- **WHAT THIS TASK INVOLVES**: An exact, complete copy of the data that follows is needed.

Records from a dataset

== Segment start ==

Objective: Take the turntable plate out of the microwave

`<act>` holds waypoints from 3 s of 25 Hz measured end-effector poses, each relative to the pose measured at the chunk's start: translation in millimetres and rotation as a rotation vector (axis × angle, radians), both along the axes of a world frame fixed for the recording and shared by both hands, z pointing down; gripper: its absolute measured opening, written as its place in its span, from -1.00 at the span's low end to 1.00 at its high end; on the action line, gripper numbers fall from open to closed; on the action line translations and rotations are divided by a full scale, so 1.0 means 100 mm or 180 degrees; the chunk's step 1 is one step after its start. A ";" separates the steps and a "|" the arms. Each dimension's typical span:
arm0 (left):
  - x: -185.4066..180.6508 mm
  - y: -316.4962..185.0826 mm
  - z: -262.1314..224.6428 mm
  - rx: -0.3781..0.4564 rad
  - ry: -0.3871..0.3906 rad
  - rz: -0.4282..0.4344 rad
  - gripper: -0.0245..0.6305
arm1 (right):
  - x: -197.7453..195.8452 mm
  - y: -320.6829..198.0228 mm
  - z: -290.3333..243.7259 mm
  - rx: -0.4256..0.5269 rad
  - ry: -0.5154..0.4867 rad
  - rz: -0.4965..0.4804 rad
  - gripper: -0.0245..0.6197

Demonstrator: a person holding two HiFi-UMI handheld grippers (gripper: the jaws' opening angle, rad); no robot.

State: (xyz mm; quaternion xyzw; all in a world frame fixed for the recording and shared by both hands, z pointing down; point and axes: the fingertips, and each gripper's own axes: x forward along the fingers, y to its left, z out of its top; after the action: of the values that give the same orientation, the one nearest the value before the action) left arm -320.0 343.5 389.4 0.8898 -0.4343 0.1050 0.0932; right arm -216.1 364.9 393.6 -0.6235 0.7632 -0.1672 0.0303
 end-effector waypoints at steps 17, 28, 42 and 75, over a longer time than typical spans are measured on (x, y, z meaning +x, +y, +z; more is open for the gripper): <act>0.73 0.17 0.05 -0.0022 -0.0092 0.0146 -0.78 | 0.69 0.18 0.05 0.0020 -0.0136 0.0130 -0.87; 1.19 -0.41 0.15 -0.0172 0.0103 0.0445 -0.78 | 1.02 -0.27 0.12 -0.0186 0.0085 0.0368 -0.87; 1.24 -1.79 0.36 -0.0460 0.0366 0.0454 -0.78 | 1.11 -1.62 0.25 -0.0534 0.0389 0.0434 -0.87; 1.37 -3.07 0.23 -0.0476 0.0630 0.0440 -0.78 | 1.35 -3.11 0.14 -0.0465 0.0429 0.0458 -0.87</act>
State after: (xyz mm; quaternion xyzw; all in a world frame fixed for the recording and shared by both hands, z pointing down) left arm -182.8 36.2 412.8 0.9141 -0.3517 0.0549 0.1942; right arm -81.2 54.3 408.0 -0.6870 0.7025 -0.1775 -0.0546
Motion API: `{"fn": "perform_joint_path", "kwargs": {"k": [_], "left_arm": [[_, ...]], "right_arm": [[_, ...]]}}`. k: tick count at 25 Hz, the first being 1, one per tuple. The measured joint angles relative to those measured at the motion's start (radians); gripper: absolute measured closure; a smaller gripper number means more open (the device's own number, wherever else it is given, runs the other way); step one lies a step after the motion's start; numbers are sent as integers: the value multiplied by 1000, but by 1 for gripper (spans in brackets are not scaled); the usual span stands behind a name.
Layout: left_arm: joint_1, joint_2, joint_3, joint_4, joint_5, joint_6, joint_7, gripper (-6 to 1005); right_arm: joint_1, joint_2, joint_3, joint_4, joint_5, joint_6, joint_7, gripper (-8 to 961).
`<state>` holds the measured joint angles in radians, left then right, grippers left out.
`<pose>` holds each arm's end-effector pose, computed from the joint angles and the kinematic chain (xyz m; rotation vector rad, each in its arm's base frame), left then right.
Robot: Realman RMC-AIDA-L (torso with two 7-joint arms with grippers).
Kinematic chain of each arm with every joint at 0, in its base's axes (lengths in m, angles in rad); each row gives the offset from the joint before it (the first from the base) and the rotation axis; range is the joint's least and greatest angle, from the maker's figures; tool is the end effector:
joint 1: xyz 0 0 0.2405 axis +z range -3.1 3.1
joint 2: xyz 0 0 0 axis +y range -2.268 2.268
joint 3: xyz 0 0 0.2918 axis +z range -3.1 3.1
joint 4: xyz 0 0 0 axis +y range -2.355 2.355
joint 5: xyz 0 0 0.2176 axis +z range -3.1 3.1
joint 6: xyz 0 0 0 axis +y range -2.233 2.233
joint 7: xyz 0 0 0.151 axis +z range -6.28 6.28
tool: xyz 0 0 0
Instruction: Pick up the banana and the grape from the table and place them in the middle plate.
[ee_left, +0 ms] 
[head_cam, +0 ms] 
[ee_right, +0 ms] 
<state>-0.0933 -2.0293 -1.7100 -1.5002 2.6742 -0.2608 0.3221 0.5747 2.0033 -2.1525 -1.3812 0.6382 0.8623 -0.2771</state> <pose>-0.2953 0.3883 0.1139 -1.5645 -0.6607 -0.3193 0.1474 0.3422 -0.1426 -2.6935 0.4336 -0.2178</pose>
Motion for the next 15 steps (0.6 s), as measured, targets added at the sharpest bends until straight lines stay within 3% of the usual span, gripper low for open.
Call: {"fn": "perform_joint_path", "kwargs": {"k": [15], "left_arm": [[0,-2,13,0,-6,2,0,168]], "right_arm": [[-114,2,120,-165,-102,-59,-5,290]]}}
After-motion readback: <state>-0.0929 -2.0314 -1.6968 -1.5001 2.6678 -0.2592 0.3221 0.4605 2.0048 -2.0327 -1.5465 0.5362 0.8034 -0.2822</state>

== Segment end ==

- **COMPLETED TASK**:
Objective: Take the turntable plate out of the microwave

`<act>` holds waypoints from 3 s of 25 Hz measured end-effector poses, each relative to the pose measured at the chunk's start: translation in millimetres and rotation as a rotation vector (axis × angle, radians), both along the axes of a world frame fixed for the recording and shared by both hands, z pointing down; gripper: its absolute measured opening, written as its place in its span, from -1.00 at the span's low end to 1.00 at its high end; on the action line, gripper numbers fall from open to closed; on the action line translations and rotations are divided by a full scale, so 1.0 means 100 mm or 180 degrees; the chunk's step 1 is one step after its start. A ";" separates the steps and a "|" the arms. Each dimension's typical span:
arm0 (left):
  - x: -185.4066..180.6508 mm
  - y: -316.4962..185.0826 mm
  - z: -262.1314..224.6428 mm
  - rx: -0.3781..0.4564 rad
  - ry: -0.3871..0.3906 rad
  - rz: -0.4282..0.4344 rad
  - gripper: -0.0245..0.6305
arm1 (right):
  - x: -197.7453..195.8452 mm
  - y: -320.6829..198.0228 mm
  - z: -290.3333..243.7259 mm
  - rx: -0.4256..0.5269 rad
  - ry: -0.5154..0.4867 rad
  - rz: -0.4965..0.4804 rad
  - gripper: -0.0245..0.6197

Demonstrator: a person holding two HiFi-UMI handheld grippers (gripper: the jaws' opening angle, rad); no robot.

State: (xyz mm; quaternion xyzw; all in a world frame fixed for the recording and shared by both hands, z pointing down; point and axes: the fingertips, and each gripper's own axes: x forward along the fingers, y to its left, z out of its top; after the action: of the values that give the same orientation, the one nearest the value before the action) left arm -320.0 343.5 389.4 0.8898 -0.4343 0.1050 0.0932; right arm -216.1 364.9 393.6 -0.6235 0.7632 -0.1672 0.0303
 end-effector waypoints at steps 17, 28, 42 and 75, over a longer time than typical spans are measured on (x, y, z meaning +x, +y, +z; more is open for the gripper): <act>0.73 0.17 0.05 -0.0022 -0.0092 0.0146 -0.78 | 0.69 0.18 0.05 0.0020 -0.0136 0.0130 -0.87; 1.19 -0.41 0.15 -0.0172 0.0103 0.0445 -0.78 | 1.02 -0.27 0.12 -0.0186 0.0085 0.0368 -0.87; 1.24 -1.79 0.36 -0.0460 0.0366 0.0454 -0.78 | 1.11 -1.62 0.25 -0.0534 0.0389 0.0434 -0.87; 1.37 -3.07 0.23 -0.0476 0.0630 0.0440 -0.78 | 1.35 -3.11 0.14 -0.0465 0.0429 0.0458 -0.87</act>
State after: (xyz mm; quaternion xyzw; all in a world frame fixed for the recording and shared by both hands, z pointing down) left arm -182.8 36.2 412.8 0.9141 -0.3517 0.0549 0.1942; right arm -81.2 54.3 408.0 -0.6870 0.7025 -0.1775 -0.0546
Motion API: `{"fn": "perform_joint_path", "kwargs": {"k": [_], "left_arm": [[_, ...]], "right_arm": [[_, ...]]}}`. k: tick count at 25 Hz, the first being 1, one per tuple. The measured joint angles relative to those measured at the motion's start (radians); gripper: absolute measured closure; a smaller gripper number means more open (the device's own number, wherever else it is given, runs the other way); step one lies a step after the motion's start; numbers are sent as integers: the value multiplied by 1000, but by 1 for gripper (spans in brackets are not scaled); the usual span stands behind a name.
Layout: left_arm: joint_1, joint_2, joint_3, joint_4, joint_5, joint_6, joint_7, gripper (-6 to 1005); right_arm: joint_1, joint_2, joint_3, joint_4, joint_5, joint_6, joint_7, gripper (-8 to 961).
`<state>` holds the measured joint angles in radians, left then right, grippers left out.
`<pose>` holds each arm's end-effector pose, computed from the joint angles and the kinematic chain (xyz m; rotation vector rad, each in its arm's base frame), left then right.
Robot: Realman RMC-AIDA-L (torso with two 7-joint arms with grippers).
Kinematic chain of each arm with every joint at 0, in its base's axes (lengths in m, angles in rad); each row gives the offset from the joint before it (the first from the base) and the rotation axis; range is the joint's least and greatest angle, from the maker's figures; tool is the end effector:
joint 1: xyz 0 0 0.2405 axis +z range -3.1 3.1
joint 2: xyz 0 0 0 axis +y range -2.268 2.268
joint 3: xyz 0 0 0.2918 axis +z range -3.1 3.1
joint 4: xyz 0 0 0 axis +y range -2.355 2.355
joint 5: xyz 0 0 0.2176 axis +z range -3.1 3.1
joint 6: xyz 0 0 0 axis +y range -2.233 2.233
joint 7: xyz 0 0 0.151 axis +z range -6.28 6.28
tool: xyz 0 0 0
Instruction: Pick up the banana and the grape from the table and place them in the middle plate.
[ee_left, +0 ms] 
[head_cam, +0 ms] 
[ee_right, +0 ms] 
<state>-0.0933 -2.0293 -1.7100 -1.5002 2.6742 -0.2608 0.3221 0.5747 2.0033 -2.1525 -1.3812 0.6382 0.8623 -0.2771</state> <pose>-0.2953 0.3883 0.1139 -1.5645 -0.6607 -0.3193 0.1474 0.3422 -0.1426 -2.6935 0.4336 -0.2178</pose>
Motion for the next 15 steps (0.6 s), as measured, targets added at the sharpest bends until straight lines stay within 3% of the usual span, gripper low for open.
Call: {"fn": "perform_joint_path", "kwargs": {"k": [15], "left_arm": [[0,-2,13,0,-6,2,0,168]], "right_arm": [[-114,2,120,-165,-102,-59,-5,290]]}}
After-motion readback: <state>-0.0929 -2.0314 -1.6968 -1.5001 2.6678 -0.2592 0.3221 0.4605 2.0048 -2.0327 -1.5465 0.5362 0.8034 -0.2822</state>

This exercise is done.